AKP’nin seçimin hemen ardından ‘acı reçete’yle yüklü bir program sunması bekleniyordu. Çarşamba günü açıklanan program, faturanın hangi kesimlere kesileceği, dolayısıyla iktidarın yüzünü hangi sınıfa döndüğü sorusuna nasıl bir yanıt vermiş oldu?
Önce, bugün gelinen durumu anlamak için kısa bir hatırlatma yapalım; 2002-2013 arası AKP’nin hem siyasi olarak güçlenebilmesini, hem de bir çeşit canlı ekonomik büyümeyle bunun desteklenmesini sağlayan konjonktür 2013’ten sonra değişti. 2013’e kadar dışarıdan kaynak girişleriyle, içeride de kredi genişlemesine dayanarak canlı ekonomik büyüme gerçekleşmişti. Bu dönemde AKP hükümetleri üç ayaktan oluşan sert bir neoliberal paket uyguladılar. Bunların ilki özelleştirme, bir diğeri emek yasasının dönüşümüydü. 2003’te çıkarılan yeni iş kanunu sonrası, taşeronlaştırma, esnek çalışma uygulamaları gerçekleşti. Üçüncüsü de Merkez Bankası’nın bağımsızlığı ve sıkı mali politikalarının ücret artışlarını sınırladığı bir makro ekonomik çerçeve. Bu üç ayak 2013’e kadar geldi.

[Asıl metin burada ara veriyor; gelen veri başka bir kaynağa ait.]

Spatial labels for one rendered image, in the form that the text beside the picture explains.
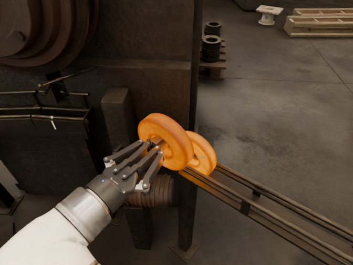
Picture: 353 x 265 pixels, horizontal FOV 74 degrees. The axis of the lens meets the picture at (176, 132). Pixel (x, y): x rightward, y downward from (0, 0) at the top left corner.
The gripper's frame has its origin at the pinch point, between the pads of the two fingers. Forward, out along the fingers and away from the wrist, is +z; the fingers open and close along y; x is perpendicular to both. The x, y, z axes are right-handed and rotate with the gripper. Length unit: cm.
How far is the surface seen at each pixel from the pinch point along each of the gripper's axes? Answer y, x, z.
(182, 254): 2, -84, 2
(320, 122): 33, -93, 153
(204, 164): 6.9, -14.0, 8.2
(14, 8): -34.1, 24.9, -6.0
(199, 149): 4.9, -8.9, 8.5
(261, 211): 25.8, -14.8, 4.8
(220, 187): 14.1, -16.0, 5.5
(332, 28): -1, -93, 362

Normalde bu tip politikaları uygulayan hükümetlerin siyasi desteğinin azalması beklenir ama bu olmadı, aksine her girdiği seçimde oyunu artırarak gelen bir siyasi iktidar gördük.
Bu nasıl sağlandı?
Bunun için toplumu karşıt kutuplara bölen siyasi stratejilerin yanı sıra, bu stratejileri maddi olarak da destekleyen iki telafi mekanizmasını uyguladılar. İlki yaygın şekilde tartışılan sosyal yardımlardı, bir çeşit yeni kısmi sosyal refah devleti uygulaması devreye sokuldu. İkincisi de borçlandırma. 2013’e kadar düşük faizlerle ve TL’nin nispeten güçlü olduğu bir ortamda kolay borçlanma sayesinde insanlar gelirleri artmasa da harcayabilme olanaklarına kavuştular. 2013 sonrasında bu ekonomik politik model tıkandı. Tıkanınca neoliberal politikalar ve telafi mekanizmalar arasında bir tercih yapmak zorunda kaldı hükümet. Ancak yaşanan her ekonomik darboğazda tercih yapmayı öteledi.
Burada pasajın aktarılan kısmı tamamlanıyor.